Package 'uncertainUCDP'

Title: Parametric Mixture Models for Uncertainty Estimation of Fatalities in UCDP Conflict Data
Description: Provides functions for estimating uncertainty in the number of fatalities in the Uppsala Conflict Data Program (UCDP) data. The package implements a parametric reported-value Gumbel mixture distribution that accounts for the uncertainty in the number of fatalities in the UCDP data. The model is based on information from a survey on UCDP coders and how they view the uncertainty of the number of fatalities from UCDP events. The package provides functions for making random draws of fatalities from the mixture distribution, as well as to estimate percentiles, quantiles, means, and other statistics of the distribution. Full details on the survey and estimation procedure can be found in Vesco et al (2024).
Authors: David Randahl [cre, aut]
Maintainer: David Randahl <[email protected]>
License: MIT + file LICENSE
Version: 0.5.2
Built: 2025-01-29 03:22:07 UTC
Source: https://github.com/doktorandahl/uncertainucdp

Help Index


Mean, median, and quantiles of the parametric uncertainty distributions for UCDP events

Description

Mean, median, and quantiles of the parametric uncertainty distributions for UCDP events. The parametric uncertainty distributions are based on the reported-value inflation Gumbel mixture distribution. The median and quantile functions are shortcuts for the quncertainUCDP function.

Usage

mean_uncertainUCDP(fatalities, tov = c("sb", "ns", "os", "any"))
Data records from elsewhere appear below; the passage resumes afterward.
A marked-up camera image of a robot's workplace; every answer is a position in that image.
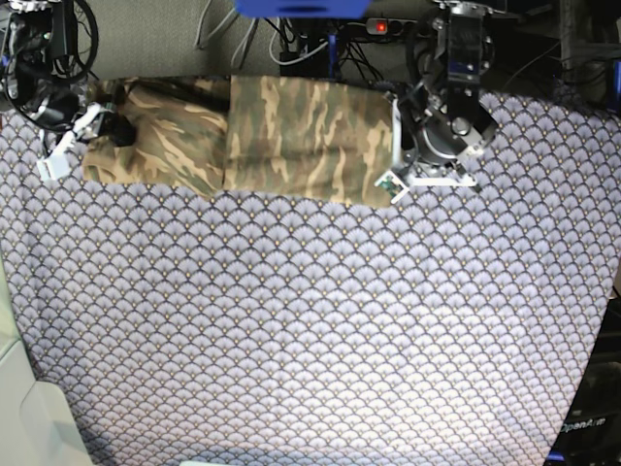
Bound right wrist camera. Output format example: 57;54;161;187
37;154;72;183

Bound blue clamp right edge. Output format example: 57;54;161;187
607;60;621;115

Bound white plastic bin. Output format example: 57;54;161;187
1;274;92;465

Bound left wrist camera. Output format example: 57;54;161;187
375;170;409;205

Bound camouflage T-shirt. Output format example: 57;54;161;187
82;76;393;208

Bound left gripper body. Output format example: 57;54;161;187
387;91;483;192

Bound purple fan-pattern tablecloth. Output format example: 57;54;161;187
1;94;620;465

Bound black power strip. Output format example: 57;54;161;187
365;17;417;38

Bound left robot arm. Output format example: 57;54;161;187
376;1;498;203

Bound blue mount plate top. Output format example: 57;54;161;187
235;0;371;18

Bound black OpenArm box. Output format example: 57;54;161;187
547;313;620;465

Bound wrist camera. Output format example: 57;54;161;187
37;154;72;183
375;170;409;205

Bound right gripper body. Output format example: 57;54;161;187
46;102;137;158

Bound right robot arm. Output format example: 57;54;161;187
1;1;136;155
median_uncertainUCDP(fatalities, tov = c("sb", "ns", "os", "any"))

quantiles_unceartainUCDP(probs, fatalities, tov = c("sb", "ns", "os", "any"))

Arguments

fatalities

A vector of non-negative integers representing the number of fatalities of the UCDP events. Non-integer values are allowed but should be considered experimental.

tov

A character string representing the type of violence of the UCDP. Must be one of "sb", "ns", "os", or "any". The options are:

* "sb" for state-based violence * "ns" for non-state violence * "os" for one-sided violence * "any" for parameters estimated across all type of violence. This is somewhat experimental and should be used with caution. This is possibly useful when the type of violence is unknown or when the user wants to combine all types of violence into a single category.

probs

A numeric vector of probabilities with values in [0,1]. The quantiles to calculate.

Value

A numeric vector of the same length as the input vector of fatalities representing the means, medians, and quantiles of the parametric uncertainty distribution for each UCDP event.

Examples

data(ucdpged)

# Calculate the mean for an arbitrary UCDP event
mean_uncertainUCDP(fatalities = 100, tov = 'sb')

# Calculate the mean for the first event in the UCDP GED sample
mean_uncertainUCDP(ucdpged$best[1], tov = ucdpged$type_of_violence[1])

# Calculate the median for an arbitrary UCDP event
median_uncertainUCDP(fatalities = 100, tov = 'sb')

# Calculate the median for the first event in the UCDP GED sample
median_uncertainUCDP(ucdpged$best[1], tov = ucdpged$type_of_violence[1])

# Calculate the 90th percentile for an arbitrary UCDP event
quantiles_unceartainUCDP(probs = 0.9, fatalities = 100, tov = 'sb')

# Calculate the 90th percentile for the first event in the UCDP GED sample
quantiles_unceartainUCDP(ucdpged$best[1], 0.9, tov = ucdpged$type_of_violence[1])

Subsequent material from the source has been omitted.